RE: advice for the job hunt

Subject: RE: advice for the job hunt
From: "Sella Rush" <sellar -at- apptechsys -dot- com>
To: "TECHWR-L" <techwr-l -at- lists -dot- raycomm -dot- com>
Date: Fri, 13 Apr 2001 11:55:12 -0700

A couple of more suggestions other than marketing yourself.

Maybe what you need is to get a truer picture of your own skills
(particularly in relation to the market). In these oh-so-hard times, the
difference between who gets hired and who doesn't is going to be skills.
(This is partly because skills are so much easier to measure than quality of
writing--and let's not get on *that* horse).

So here are my suggestions:

1. Presumably you have a portfolio or at least some writing samples. If you
don't, there's your first step! Try to get some honest feedback on your
samples (and your presentation of them). Maybe an informational interview
could help here. Or check out groups like STC or others where mentors tend
to congregate. Who knows, maybe you use a singular "they" (see other
thread) and it's turning off all your interviewers.

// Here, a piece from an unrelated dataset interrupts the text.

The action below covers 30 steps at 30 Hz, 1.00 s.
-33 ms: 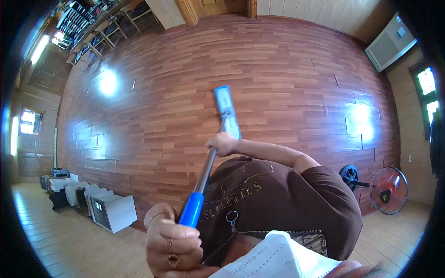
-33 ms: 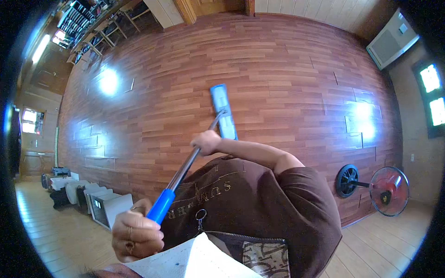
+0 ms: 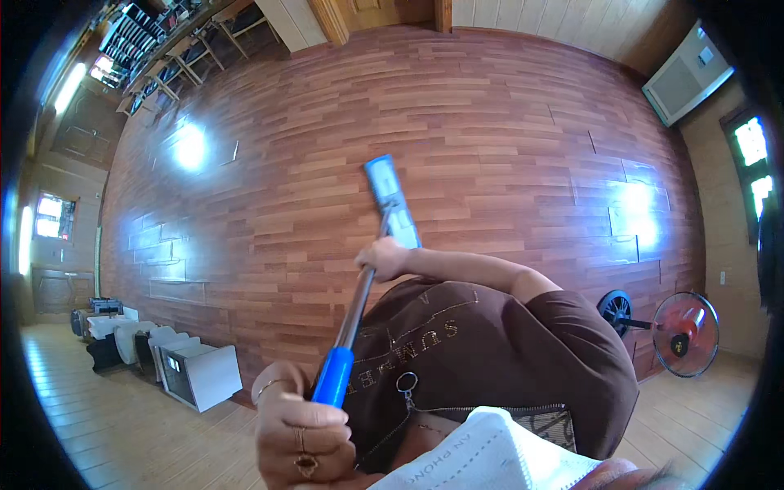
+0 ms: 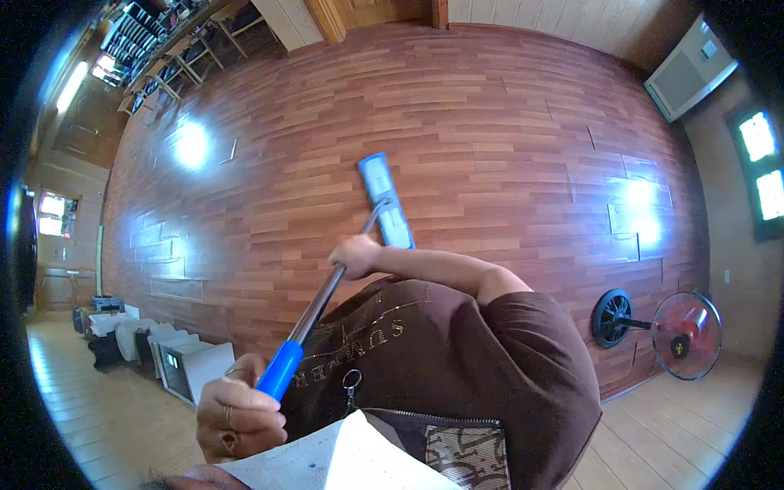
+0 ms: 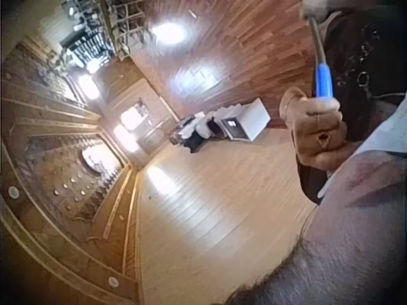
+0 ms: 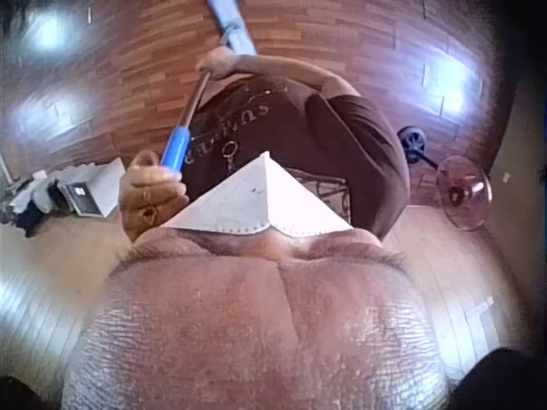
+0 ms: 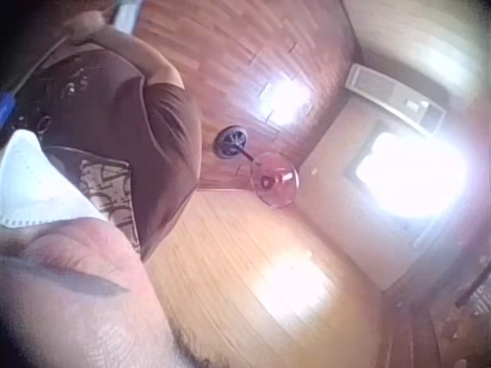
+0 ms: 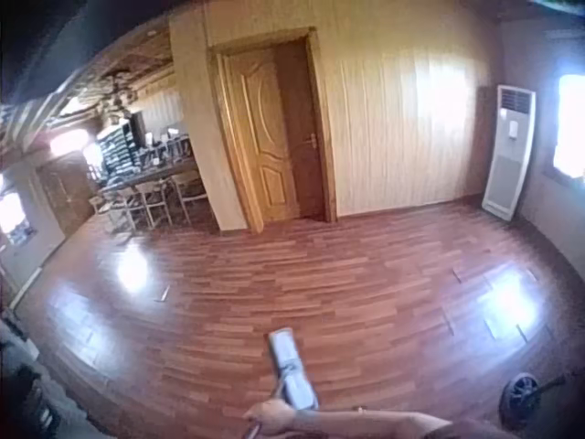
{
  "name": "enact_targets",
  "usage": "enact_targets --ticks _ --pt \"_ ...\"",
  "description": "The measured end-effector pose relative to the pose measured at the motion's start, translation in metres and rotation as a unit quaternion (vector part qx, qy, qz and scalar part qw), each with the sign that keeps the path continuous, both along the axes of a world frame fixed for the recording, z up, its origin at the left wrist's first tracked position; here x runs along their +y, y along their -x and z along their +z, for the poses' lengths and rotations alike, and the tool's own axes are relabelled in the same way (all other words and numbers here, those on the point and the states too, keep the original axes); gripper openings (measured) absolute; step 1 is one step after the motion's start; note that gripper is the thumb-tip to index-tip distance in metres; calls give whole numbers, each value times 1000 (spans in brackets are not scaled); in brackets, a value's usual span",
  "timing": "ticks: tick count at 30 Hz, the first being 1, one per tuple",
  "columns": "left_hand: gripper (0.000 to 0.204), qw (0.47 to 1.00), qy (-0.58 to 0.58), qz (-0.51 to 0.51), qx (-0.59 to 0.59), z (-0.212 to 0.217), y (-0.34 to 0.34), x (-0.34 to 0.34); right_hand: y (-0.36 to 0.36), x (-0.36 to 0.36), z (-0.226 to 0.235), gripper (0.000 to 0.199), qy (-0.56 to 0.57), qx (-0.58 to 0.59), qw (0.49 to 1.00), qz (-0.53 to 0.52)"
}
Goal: The person cleans the wooden floor by wiping it across different areas of the room using a flat mop.
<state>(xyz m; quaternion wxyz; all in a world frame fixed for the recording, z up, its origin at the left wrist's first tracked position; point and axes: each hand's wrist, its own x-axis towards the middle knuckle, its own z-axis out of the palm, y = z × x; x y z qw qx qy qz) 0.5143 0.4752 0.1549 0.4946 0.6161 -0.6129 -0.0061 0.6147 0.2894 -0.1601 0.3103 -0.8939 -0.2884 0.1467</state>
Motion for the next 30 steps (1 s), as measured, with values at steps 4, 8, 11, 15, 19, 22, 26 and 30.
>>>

2. Go to school. Pick up some new skills. I work in software development
and have a full share of that attendant arrogance, and I suspect you
probably don't work in high tech. But I keep my eye on jobs in non-high
tech and I see a lot of jobs in engineering and the sciences that want
skills such as HTML, Acrobat, graphic design, etc. Every organization these
days wants a web page, and many have jumped on the electronic delivery
bandwagon (witness the postal service hard times). (If you do work in high
tech, then hard core skills are definitely the way to go so long as your
basic writing abilities are ok.)

If you don't have any formal training in technical writing, consider taking
a class or an entire course (there are several online programs). The
certificate course I took improved my writing ability and my technical
skills tenfold. School is also a pretty good place to make contacts. One
of my classes was taught by a guy named Joe Welinski (help developers will
recognize the name), who, while teaching a class in project management,
turned me onto WinHelp and directly to my first four jobs as a tech writer.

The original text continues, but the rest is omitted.